Category Archives: Tech Trails

Leveraging Scrapy for Data Collection in My MMA Prediction Model

In my journey to build an MMA Prediction Model, I quickly realized that data is at the heart of any accurate predictive analysis. To achieve the kind of insights and predictive power I’m aiming for, I need detailed, structured data on each fighter, including stats like strikes, takedowns, and grappling control. That’s where Scrapy, a powerful web-scraping framework, comes into play. With Scrapy, I’m not just collecting data; I’m building the foundation that my prediction model will rely on. In this post, I’ll dive into why Scrapy was my go-to choice, how I’m using it, and some of the challenges I’ve encountered along the way.

Why Scrapy?

There are several web-scraping tools out there, so why did I choose Scrapy for my MMA project? Scrapy stood out because it’s designed to handle large-scale scraping projects with ease. Unlike simpler scraping tools that might be limited to grabbing data from a few pages, Scrapy allows me to build spiders—specialized scripts that can crawl through multiple pages and automatically extract data. This level of automation is crucial because I need to collect stats on hundreds of fighters and bouts, which would be too time-consuming to do manually. Scrapy’s support for pipelines also means I can process and clean data right as it’s collected, making it ready for my model without extra steps.

The Data I’m Collecting

For this MMA prediction model, my goal is to extract detailed data on fighters and fights from a website like UFCStats. Here’s what I’m aiming to collect:

  • Fighter Stats: Details like age, height, reach, stance, and fight record, which are valuable indicators for my model.
  • Fight Metrics: Information on strikes landed, takedowns, submission attempts, and control time, which provide context on the fighter’s performance style.
  • Bout Outcomes: Win/loss records, method of victory (KO, submission, etc.), and round of conclusion, which will serve as the target variable for training my model.

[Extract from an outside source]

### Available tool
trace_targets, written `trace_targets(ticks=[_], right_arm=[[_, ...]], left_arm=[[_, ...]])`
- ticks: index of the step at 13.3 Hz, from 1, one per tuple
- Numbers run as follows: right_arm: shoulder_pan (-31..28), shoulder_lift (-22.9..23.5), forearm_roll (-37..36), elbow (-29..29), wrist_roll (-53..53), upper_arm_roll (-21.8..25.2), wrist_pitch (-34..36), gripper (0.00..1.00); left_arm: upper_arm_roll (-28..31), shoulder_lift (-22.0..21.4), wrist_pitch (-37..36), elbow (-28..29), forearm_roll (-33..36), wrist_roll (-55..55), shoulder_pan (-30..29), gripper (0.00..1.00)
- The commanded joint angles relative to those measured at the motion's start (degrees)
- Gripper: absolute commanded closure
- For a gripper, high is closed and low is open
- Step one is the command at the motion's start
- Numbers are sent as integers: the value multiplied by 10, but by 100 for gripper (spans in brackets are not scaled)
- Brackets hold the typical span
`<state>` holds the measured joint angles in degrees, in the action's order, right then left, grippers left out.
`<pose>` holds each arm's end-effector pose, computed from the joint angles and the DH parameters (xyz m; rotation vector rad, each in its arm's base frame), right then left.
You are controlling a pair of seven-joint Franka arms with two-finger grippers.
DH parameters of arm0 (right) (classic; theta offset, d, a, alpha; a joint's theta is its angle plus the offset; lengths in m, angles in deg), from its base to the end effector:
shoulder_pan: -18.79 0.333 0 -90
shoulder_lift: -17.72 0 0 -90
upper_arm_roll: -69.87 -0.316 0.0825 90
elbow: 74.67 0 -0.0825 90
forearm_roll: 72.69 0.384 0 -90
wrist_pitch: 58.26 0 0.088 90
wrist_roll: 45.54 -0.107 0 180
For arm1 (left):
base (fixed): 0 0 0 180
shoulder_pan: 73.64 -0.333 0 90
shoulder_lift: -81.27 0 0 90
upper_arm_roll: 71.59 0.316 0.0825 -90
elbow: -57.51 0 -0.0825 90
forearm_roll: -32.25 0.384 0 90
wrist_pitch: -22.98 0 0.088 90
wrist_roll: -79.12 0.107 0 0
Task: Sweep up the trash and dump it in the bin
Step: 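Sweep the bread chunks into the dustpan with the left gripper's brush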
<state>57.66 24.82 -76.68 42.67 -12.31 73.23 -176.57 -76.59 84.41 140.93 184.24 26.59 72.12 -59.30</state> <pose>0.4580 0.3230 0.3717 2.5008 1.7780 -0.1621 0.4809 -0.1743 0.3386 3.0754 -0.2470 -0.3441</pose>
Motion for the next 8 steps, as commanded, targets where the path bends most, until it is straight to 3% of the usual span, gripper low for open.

All of this information will be stored in a structured format and transferred to a database, making it easy to query and analyze later for my machine learning algorithms.

How I’m Using Scrapy

To start, I created a spider in Scrapy that navigates through UFCStats’ pages, finds the relevant data, and scrapes it. Here’s how I’ve structured the process:

  1. Defining Spiders: My first spider crawls the list of fighters, gathering basic information and URLs for individual fighter pages. From there, the spider follows these URLs to collect more detailed metrics, like the number of strikes landed per minute or takedown accuracy.
  2. Saving Data in JSON: Scrapy makes it easy to save data in a JSON file, which acts as an intermediate storage. By saving data in JSON, I have a portable, easily accessible file format that I can inspect and validate before transferring it to the database.
  3. Transferring to Database: Once my data is saved in JSON, I use a Python script to load the JSON file and transfer its contents to a database. This extra step ensures that all data is clean and organized before entering the database. It also enables me to easily manage the database structure, creating tables for fighters, bouts, and metrics to ensure optimized storage and retrieval.
  4. Handling Dynamic Content: One challenge I faced was that some pages load data dynamically, which Scrapy can’t handle on its own. To solve this, I integrated Scrapy with Selenium, a browser automation tool, to render the pages and retrieve all the necessary data.

Challenges

While Scrapy is a powerful tool, I’ve encountered a few hurdles along the way. Dynamic content loading was an initial stumbling block, but using Selenium solved this issue. Another challenge was rate-limiting; to avoid overwhelming the server, I configured Scrapy to make requests at a controlled pace and added delays. These steps have not only kept my scraping within ethical boundaries but also ensured that my data collection is reliable and sustainable.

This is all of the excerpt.